* TASK OBJECTIVE
In the records below, find the line that contains "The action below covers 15" and the line that contains "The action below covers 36", then retype exactly those two lines and every line between them.

....

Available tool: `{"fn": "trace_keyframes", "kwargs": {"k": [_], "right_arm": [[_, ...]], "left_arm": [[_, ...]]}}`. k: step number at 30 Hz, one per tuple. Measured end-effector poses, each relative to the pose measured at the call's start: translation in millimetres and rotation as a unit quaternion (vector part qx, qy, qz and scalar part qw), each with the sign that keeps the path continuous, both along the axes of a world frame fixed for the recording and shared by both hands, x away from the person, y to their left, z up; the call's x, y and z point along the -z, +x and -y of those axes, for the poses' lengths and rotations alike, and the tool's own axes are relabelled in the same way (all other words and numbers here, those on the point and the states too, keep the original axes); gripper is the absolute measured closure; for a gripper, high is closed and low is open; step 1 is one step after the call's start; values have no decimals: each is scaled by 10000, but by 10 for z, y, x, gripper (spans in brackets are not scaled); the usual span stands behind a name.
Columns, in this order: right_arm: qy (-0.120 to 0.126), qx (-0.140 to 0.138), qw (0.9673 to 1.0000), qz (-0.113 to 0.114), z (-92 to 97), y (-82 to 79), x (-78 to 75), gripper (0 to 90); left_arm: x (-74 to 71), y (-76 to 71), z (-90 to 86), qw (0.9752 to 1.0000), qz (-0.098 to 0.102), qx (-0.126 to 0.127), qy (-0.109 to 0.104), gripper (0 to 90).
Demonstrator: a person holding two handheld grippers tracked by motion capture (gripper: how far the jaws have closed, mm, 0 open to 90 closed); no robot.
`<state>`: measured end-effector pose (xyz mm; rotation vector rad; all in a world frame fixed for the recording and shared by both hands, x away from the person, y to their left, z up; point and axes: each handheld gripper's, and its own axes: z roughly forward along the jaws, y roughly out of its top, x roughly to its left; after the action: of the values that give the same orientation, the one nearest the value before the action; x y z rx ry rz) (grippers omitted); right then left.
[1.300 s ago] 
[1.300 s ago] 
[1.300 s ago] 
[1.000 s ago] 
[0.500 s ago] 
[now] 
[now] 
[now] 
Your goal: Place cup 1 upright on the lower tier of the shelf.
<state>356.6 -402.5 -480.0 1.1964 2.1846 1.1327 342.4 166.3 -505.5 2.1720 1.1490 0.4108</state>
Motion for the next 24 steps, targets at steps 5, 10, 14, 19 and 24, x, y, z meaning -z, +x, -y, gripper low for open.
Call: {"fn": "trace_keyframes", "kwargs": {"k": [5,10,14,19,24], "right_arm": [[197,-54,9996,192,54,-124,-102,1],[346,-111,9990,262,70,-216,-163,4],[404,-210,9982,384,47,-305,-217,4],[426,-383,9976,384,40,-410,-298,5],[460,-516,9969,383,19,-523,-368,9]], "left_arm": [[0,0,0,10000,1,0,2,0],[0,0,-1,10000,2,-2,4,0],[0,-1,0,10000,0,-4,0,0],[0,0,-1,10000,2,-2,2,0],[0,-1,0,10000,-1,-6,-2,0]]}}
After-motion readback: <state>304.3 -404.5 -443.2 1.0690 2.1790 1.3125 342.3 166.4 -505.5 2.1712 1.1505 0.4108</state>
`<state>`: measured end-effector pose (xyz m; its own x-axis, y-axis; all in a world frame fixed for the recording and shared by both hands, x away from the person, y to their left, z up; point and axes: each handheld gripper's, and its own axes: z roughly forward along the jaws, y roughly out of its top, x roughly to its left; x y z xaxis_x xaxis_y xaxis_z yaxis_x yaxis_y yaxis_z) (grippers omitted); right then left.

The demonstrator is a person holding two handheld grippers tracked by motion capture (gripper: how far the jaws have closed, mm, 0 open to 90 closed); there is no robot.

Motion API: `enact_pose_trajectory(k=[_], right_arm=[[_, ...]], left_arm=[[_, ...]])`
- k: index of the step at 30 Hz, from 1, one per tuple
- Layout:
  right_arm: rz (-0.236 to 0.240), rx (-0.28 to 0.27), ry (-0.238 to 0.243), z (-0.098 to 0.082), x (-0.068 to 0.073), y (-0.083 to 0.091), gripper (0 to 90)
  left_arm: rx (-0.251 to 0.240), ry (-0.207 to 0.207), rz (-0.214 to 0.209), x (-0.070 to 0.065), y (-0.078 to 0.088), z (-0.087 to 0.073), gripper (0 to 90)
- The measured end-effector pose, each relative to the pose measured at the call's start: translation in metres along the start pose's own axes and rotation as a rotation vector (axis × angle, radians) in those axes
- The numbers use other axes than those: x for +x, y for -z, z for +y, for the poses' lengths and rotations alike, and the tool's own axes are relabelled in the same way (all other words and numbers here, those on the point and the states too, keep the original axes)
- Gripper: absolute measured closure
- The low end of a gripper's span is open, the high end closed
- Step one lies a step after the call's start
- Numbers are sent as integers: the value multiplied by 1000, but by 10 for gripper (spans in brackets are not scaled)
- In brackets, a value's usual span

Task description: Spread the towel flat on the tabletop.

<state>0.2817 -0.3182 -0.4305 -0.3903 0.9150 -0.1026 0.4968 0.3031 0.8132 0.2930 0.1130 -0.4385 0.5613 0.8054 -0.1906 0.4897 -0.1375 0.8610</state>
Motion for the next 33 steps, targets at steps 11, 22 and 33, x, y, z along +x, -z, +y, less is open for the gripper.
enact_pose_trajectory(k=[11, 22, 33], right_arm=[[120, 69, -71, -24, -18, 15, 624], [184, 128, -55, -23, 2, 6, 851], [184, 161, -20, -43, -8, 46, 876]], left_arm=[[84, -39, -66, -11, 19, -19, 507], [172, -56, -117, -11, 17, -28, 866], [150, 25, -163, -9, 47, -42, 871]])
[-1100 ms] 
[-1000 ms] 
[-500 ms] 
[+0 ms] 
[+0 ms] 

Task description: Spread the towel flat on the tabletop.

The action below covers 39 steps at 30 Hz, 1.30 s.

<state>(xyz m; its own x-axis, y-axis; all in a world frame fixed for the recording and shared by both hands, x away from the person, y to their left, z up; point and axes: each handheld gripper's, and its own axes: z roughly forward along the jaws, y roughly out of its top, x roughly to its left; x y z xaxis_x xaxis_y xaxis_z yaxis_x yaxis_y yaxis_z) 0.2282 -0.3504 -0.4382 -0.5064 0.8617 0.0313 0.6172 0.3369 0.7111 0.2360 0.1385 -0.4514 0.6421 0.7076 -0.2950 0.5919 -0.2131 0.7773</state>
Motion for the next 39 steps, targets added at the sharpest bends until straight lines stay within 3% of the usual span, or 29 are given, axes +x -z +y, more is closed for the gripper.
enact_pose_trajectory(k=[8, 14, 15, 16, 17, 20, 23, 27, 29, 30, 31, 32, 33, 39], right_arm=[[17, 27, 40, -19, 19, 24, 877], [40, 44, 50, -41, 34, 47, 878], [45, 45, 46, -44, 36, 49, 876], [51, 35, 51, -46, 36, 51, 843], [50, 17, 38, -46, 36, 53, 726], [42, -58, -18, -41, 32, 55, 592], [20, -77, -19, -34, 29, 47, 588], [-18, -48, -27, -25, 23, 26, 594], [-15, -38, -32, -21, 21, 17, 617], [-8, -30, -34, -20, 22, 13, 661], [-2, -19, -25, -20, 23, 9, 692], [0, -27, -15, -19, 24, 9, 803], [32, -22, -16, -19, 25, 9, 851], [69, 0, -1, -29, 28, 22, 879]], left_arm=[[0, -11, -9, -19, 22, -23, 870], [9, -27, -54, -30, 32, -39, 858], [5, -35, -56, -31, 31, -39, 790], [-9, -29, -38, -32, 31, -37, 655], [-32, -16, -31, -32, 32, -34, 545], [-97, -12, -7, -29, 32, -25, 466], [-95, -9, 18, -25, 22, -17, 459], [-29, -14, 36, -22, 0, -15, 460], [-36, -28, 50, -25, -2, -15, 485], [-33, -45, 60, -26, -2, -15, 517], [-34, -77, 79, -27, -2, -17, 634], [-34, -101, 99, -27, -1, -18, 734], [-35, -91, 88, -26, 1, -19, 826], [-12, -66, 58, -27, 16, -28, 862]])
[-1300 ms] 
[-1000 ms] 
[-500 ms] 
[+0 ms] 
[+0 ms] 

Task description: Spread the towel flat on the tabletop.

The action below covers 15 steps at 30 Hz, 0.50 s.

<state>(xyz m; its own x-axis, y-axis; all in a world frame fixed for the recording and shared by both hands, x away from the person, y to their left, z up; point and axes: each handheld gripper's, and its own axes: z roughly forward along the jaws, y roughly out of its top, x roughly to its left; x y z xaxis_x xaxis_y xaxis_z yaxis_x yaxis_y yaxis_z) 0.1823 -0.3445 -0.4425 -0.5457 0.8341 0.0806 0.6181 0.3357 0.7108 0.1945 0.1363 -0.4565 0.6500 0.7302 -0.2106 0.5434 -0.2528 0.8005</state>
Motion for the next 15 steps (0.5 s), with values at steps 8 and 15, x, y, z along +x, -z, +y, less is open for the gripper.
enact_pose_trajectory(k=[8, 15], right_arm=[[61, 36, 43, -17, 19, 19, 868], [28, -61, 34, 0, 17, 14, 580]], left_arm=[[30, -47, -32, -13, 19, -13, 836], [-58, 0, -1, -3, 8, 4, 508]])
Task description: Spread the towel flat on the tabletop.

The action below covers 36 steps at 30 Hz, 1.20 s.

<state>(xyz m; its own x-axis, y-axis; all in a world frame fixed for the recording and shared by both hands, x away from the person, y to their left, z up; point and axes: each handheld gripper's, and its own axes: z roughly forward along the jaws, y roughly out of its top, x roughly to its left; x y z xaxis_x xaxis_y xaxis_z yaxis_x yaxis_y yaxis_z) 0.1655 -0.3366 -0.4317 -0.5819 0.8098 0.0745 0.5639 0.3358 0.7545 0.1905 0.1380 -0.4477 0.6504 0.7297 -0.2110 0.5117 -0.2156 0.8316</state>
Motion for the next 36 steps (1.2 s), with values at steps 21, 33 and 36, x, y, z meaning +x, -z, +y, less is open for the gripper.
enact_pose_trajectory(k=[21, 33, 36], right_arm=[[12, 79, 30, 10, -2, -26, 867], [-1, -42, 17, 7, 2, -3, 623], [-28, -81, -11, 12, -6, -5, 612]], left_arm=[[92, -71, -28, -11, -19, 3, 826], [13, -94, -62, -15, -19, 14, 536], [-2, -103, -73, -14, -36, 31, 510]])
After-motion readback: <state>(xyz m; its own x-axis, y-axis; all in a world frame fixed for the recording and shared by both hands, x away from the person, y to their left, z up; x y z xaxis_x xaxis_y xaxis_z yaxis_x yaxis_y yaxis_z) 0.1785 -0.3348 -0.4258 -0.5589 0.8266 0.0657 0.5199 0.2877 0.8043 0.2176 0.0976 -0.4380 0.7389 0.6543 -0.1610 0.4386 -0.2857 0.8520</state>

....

* FINISHED TASK
The action below covers 15 steps at 30 Hz, 0.50 s.

<state>(xyz m; its own x-axis, y-axis; all in a world frame fixed for the recording and shared by both hands, x away from the person, y to their left, z up; point and axes: each handheld gripper's, and its own axes: z roughly forward along the jaws, y roughly out of its top, x roughly to its left; x y z xaxis_x xaxis_y xaxis_z yaxis_x yaxis_y yaxis_z) 0.1823 -0.3445 -0.4425 -0.5457 0.8341 0.0806 0.6181 0.3357 0.7108 0.1945 0.1363 -0.4565 0.6500 0.7302 -0.2106 0.5434 -0.2528 0.8005</state>
Motion for the next 15 steps (0.5 s), with values at steps 8 and 15, x, y, z along +x, -z, +y, less is open for the gripper.
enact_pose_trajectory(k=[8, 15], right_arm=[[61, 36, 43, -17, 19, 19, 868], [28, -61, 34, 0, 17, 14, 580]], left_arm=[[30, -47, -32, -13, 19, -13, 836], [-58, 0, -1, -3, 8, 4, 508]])
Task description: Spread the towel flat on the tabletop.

The action below covers 36 steps at 30 Hz, 1.20 s.

Nothing else is required to complete this exercise.